■ EXERCISE PROMPT
Give back the full data, retyped precisely.
-- Opening Marker --
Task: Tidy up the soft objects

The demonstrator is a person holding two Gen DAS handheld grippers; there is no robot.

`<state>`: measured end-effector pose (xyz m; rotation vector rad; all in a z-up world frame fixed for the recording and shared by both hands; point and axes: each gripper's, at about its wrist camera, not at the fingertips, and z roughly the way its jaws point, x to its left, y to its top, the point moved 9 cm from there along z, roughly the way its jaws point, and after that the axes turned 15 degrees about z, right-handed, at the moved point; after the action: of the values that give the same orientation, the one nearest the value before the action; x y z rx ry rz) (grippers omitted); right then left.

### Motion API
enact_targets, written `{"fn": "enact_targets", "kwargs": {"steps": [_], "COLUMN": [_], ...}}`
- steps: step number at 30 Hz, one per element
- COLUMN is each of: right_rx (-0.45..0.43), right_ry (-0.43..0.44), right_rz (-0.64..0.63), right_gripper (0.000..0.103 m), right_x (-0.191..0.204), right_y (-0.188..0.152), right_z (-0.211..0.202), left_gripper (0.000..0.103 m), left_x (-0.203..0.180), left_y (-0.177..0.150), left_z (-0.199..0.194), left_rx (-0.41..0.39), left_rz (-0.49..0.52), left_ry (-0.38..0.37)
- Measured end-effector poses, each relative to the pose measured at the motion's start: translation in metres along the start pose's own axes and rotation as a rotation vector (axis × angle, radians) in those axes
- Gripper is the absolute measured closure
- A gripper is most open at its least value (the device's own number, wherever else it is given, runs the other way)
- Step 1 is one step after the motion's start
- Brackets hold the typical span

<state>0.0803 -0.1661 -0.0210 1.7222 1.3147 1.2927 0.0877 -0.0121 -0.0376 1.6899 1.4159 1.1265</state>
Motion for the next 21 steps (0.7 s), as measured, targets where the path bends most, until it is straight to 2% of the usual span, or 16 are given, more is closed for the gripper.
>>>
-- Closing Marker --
■ RESULT OF THIS EXERCISE
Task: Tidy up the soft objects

The demonstrator is a person holding two Gen DAS handheld grippers; there is no robot.

`<state>`: measured end-effector pose (xyz m; rotation vector rad; all in a z-up world frame fixed for the recording and shared by both hands; point and axes: each gripper's, at about its wrist camera, not at the fingertips, and z roughly the way its jaws point, x to its left, y to its top, the point moved 9 cm from there along z, roughly the way its jaws point, and after that the axes turned 15 degrees about z, right-handed, at the moved point; after the action: of the values that give the same orientation, the one nearest the value before the action; x y z rx ry rz) (grippers omitted); right then left.

### Motion API
enact_targets, written `{"fn": "enact_targets", "kwargs": {"steps": [_], "COLUMN": [_], ...}}`
- steps: step number at 30 Hz, one per element
- COLUMN is each of: right_rx (-0.45..0.43), right_ry (-0.43..0.44), right_rz (-0.64..0.63), right_gripper (0.000..0.103 m), right_x (-0.191..0.204), right_y (-0.188..0.152), right_z (-0.211..0.202), left_gripper (0.000..0.103 m), left_x (-0.203..0.180), left_y (-0.177..0.150), left_z (-0.199..0.194), left_rx (-0.41..0.39), left_rz (-0.49..0.52), left_ry (-0.38..0.37)
- Measured end-effector poses, each relative to the pose measured at the motion's start: translation in metres along the start pose's own axes and rotation as a rotation vector (axis × angle, radians) in those axes
- Gripper is the absolute measured closure
- A gripper is most open at its least value (the device's own number, wherever else it is given, runs the other way)
- Step 1 is one step after the motion's start
- Brackets hold the typical span

<state>0.0803 -0.1661 -0.0210 1.7222 1.3147 1.2927 0.0877 -0.0121 -0.0376 1.6899 1.4159 1.1265</state>
Motion for the next 21 steps (0.7 s), as measured, targets where the path bends most, until it is straight to 2% of the usual span, or 16 are given, more is closed for the gripper.
>>>

That concludes the exercise.